I understand your pain, but this is nowhere near a real issue for systems that Go is designed to help build.

I mean, in the thread that announces a new version of a language whose designers made it abundantly clear that it is intended to solve Google's problems, the top comment is about how to interpolate strings? I think they made a very good move by ignoring most syntax requests (There are a lot) and move on. Even better is their decision to harmonize formatting and build the formatter right into the language.

Syntax is extremely overrated, and evidence for it has been provided years ago. [1]

[1] http://c2.com/cgi/wiki?ProgrammingLanguagesAnInterpreterBase...

Edit: typos.

[thescrewdriver]

> I understand your pain, but this is nowhere near a real issue for systems that Go is designed to help build.

I spend most of my day designing and coding the sorts of systems which Go was designed to help build.

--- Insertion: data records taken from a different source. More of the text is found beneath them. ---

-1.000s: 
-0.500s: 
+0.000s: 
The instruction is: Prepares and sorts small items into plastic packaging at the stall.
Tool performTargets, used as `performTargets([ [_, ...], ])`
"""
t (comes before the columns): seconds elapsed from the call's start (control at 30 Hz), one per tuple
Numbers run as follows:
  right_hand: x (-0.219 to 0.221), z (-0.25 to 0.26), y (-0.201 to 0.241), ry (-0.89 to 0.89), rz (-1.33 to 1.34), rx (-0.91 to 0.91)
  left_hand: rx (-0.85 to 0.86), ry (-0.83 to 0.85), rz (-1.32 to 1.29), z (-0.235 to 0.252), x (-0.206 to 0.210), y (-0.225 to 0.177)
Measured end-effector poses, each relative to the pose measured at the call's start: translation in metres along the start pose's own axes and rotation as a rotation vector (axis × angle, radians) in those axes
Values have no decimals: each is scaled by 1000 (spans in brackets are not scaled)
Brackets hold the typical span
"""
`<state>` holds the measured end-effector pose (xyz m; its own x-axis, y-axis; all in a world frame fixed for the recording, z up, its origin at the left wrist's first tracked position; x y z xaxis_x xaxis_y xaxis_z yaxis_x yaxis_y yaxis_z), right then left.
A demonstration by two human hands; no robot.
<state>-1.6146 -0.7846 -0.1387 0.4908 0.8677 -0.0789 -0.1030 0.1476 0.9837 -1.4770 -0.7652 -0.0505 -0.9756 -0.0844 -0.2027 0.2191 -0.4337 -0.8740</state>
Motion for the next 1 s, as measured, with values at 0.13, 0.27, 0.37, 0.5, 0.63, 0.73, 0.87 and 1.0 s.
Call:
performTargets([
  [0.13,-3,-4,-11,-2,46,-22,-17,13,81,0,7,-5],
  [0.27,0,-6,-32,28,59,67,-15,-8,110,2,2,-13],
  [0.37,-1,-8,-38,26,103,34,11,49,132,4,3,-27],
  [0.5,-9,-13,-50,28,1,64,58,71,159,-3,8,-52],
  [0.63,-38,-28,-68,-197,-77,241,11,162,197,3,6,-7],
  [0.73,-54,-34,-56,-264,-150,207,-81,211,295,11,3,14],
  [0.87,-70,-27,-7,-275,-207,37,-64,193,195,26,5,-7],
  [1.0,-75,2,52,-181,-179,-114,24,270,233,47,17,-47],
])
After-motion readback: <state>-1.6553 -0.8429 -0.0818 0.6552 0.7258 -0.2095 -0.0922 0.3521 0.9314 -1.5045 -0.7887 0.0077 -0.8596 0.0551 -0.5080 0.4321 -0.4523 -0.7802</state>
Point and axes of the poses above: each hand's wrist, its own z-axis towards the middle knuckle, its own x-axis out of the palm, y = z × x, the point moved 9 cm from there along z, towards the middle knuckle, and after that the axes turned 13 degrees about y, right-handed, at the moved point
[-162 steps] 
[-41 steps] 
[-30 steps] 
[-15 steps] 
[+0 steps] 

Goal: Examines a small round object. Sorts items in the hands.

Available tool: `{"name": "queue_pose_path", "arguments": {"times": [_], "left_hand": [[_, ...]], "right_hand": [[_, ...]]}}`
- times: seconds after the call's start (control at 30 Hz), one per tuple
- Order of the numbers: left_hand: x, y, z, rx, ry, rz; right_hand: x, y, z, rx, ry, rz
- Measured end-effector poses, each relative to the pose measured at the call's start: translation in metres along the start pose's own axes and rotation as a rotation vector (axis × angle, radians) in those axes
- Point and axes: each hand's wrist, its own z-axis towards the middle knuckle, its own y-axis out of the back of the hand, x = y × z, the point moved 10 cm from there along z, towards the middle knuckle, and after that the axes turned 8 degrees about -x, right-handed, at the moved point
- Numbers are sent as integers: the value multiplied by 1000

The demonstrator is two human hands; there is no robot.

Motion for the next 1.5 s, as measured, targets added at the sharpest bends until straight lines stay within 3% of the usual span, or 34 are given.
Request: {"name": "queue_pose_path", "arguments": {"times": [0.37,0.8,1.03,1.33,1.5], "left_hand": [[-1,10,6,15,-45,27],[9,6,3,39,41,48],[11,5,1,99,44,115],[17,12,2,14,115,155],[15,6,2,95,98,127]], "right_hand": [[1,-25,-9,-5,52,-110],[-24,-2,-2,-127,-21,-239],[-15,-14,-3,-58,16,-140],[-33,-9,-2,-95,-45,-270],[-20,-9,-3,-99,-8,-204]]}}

I'll agree that this isn't a major issue, but it is affecting whether or not I actually enjoy using Go.

[laumars]

I appreciate something like this is best served in the compiler, but would it not be possible to build your own function that provides this functionality?

[NateDad]

Sorta impossible. You can't suck values out of the current context, even with reflection. You always would need to pass values into a function, in which case you might as well use fmt.

[laumars]

I suspected that might have been the case but I haven't played around with reflection enough personally.

Shame :(

[NateDad]

I'm actually hugely not a fan of magically rendering code variables in strings. It's super error prone, and way too magical.

If you really want named variables in format strings you can make a template like "My name is {{.Name}} and surname is {{.Surname}}", and render the template with either a map of strings to strings, or a struct with the right named values.

[DrJokepu]

I wish they didn't! Magic features like this belong to magic languages like Ruby. Go is not meant to be a magic language.

[ahuth]

There isn't much difference between this:

    "My name is #{name} and surname is #{surname}"

and this:

    "My name is " + name + " and surname is " + surname

or this:

    fmt.Println("My name is %s and surname is %s", name, surname)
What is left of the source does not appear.